ACTION ITEM →
Don't include pictures. Quote the lines below from the first through the line that contains "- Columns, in".
GIVEN MATERIAL: Begin
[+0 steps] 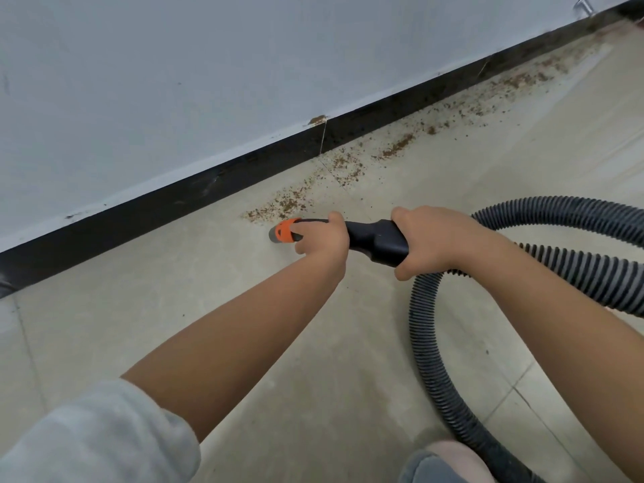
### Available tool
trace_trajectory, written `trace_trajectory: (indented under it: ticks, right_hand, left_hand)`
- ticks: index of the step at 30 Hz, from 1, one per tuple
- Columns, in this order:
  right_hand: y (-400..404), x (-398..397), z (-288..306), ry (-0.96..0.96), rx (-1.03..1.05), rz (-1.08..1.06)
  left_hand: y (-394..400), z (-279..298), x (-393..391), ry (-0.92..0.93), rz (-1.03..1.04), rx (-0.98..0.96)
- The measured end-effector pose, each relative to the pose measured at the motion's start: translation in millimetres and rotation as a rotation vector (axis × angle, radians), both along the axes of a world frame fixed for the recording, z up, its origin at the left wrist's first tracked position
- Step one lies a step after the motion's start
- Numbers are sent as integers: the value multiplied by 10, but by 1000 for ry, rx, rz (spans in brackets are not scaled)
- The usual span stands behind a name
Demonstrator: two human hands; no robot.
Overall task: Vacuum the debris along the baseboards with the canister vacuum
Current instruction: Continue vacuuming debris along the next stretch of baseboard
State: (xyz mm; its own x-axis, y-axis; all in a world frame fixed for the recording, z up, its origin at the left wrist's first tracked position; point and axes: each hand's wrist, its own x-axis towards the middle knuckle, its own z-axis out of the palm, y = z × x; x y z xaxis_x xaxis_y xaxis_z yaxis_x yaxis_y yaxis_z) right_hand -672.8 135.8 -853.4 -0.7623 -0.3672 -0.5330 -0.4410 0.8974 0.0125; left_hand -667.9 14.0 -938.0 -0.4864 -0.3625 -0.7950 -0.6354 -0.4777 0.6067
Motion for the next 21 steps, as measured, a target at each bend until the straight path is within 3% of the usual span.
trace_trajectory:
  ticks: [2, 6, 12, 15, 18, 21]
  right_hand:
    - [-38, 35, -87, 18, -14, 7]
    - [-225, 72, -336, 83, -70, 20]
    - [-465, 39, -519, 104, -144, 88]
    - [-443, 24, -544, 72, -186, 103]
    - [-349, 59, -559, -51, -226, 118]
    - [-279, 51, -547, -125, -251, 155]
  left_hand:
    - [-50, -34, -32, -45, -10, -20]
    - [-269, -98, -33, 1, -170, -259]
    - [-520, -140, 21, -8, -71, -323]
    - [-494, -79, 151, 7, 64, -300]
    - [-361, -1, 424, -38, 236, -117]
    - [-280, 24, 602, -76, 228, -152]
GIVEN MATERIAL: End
RESPONSE TO THIS TASK →
[+0 steps] 
### Available tool
trace_trajectory, written `trace_trajectory: (indented under it: ticks, right_hand, left_hand)`
- ticks: index of the step at 30 Hz, from 1, one per tuple
- Columns, in this order:

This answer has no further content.